Je mentionne ces faits historiques parce que, après quatre projets avortés venant de différentes régions et de congrégations bénédictines, nous avons survécu si longtemps par la grâce de Dieu. Nous sommes la première communauté bénédictine au Pérou vivant la vie monastique avec uniquement des moines péruviens. Le monachisme masculin est quasiment inconnu au Pérou. Mais le Seigneur a inspiré des hommes pour vivre un style de vie qui existe depuis les premiers siècles de l’Église, et au sein d’une riche tradition.
Personnellement, je ne connaissais pas grand chose de la vie monastique du fait qu’il n’y avait pas beaucoup d’informations à ce sujet dans l’Église du Pérou.

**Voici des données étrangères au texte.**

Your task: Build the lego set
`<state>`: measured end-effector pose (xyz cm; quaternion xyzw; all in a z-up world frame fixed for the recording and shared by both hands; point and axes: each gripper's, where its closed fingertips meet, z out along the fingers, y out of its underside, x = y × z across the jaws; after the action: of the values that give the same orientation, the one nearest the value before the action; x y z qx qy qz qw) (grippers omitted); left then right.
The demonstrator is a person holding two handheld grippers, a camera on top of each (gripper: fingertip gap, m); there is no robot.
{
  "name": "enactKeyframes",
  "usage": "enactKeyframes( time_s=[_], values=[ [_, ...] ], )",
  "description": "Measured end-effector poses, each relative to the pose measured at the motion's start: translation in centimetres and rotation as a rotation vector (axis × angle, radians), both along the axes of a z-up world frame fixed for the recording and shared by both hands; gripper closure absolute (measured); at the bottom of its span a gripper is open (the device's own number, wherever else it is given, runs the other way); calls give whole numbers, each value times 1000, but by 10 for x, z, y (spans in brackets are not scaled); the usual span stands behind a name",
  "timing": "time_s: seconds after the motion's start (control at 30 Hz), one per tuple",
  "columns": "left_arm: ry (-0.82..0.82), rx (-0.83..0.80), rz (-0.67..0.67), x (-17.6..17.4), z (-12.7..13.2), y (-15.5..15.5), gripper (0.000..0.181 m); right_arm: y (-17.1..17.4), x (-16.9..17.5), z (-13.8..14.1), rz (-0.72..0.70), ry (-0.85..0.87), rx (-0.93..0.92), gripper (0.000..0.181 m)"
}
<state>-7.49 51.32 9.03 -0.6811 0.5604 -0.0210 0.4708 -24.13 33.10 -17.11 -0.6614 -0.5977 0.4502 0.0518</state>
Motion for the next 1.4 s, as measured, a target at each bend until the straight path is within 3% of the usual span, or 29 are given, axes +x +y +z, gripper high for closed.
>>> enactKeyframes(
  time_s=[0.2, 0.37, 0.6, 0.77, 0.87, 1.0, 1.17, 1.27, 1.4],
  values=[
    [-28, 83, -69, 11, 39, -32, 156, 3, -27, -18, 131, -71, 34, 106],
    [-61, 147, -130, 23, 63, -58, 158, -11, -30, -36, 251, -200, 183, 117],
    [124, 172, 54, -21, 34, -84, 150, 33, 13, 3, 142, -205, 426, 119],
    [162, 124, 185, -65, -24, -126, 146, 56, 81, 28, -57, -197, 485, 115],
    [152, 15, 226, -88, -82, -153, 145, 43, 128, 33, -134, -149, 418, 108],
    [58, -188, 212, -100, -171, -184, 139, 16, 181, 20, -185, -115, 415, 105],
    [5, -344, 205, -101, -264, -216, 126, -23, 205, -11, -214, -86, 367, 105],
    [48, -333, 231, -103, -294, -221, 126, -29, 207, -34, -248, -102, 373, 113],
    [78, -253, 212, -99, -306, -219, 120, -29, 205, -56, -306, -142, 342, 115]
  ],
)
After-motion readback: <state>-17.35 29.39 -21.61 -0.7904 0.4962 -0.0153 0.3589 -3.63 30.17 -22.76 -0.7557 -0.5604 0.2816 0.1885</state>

Les premiers Ordres établis dans le pays étaient les mieux connus. Cependant, le Seigneur appelle des hommes et des femmes à le chercher dans la perspective dynamique d’une vie de prière et de travail, avec l’Office divin, la lectio et l’étude, l’accueil et l’accompagnement spirituel à l’intérieur même du cloître et pour le monde entier et l’Église entière.
J’ai rejoint le monastère quant j’avais vingt ans. J’y ai rencontré une petite communauté fondée en 1981 (seulement deux ans avant ma naissance !) par l’abbaye de Belmont en Angleterre. Je fus invité à le visiter, sans savoir l’immense joie qu’allait produire en moi le première heure de prière à laquelle j’allais participer : l’office de Complies. Je fus captivé et touché au plus profond de mon être. Quelque chose d’étrange et de nouveau se produisit. Je faisais par expérience la connaissance de ce qu’était la vie monastique. Prier les psaumes était concrètement pour moi une rencontre de Dieu dans ma propre vie de foi.
Je ne connaissais presque rien sur la culture monastique. Progressivement, j’en appris davantage sur l’histoire, le sens, la richesse et le but de ce genre de vie. C’était une rencontre de Dieu par un chemin bien mystérieux. Le Seigneur me fit faire l’expérience de son appel et de ma réponse dans le contexte d’une vie monastique.
Comme je l’ai dit, il n’y avait pas vraiment d’histoire monastique dans les pays de langue espagnole en Amérique du Sud. À la différence du Brésil, qui est portugais, les autres pays d’Amérique du Sud n’ont reçu les premières fondations monastiques qu’à la fin du 19e siècle. Il est intéressant de noter que si le monachisme est le point de départ de la vie religieuse dans l’Église, c’est une réalité totalement neuve dans la vie religieuse sur ce continent latino-américain.
Moi-même et ma communauté au Pérou avons fait l’expérience de la présence de Dieu au fur et à mesure que nous nous sommes développés dans la terre désertique du Pérou. La communauté comprend maintenant sept moines de vœux solennels, il y a aussi deux jeunes stagiaires et un certain nombre se préparant à entrer.
Le Seigneur m’a appelé à vivre la vie monastique dans un temps et un espace donnés. Il m’a invité, ainsi que mes frères, à suivre le Christ en vivant selon la règle de saint Benoît. C’est ainsi que la vie monastique s’est établie dans notre pays pour qu’en toutes choses, Dieu soit glorifié.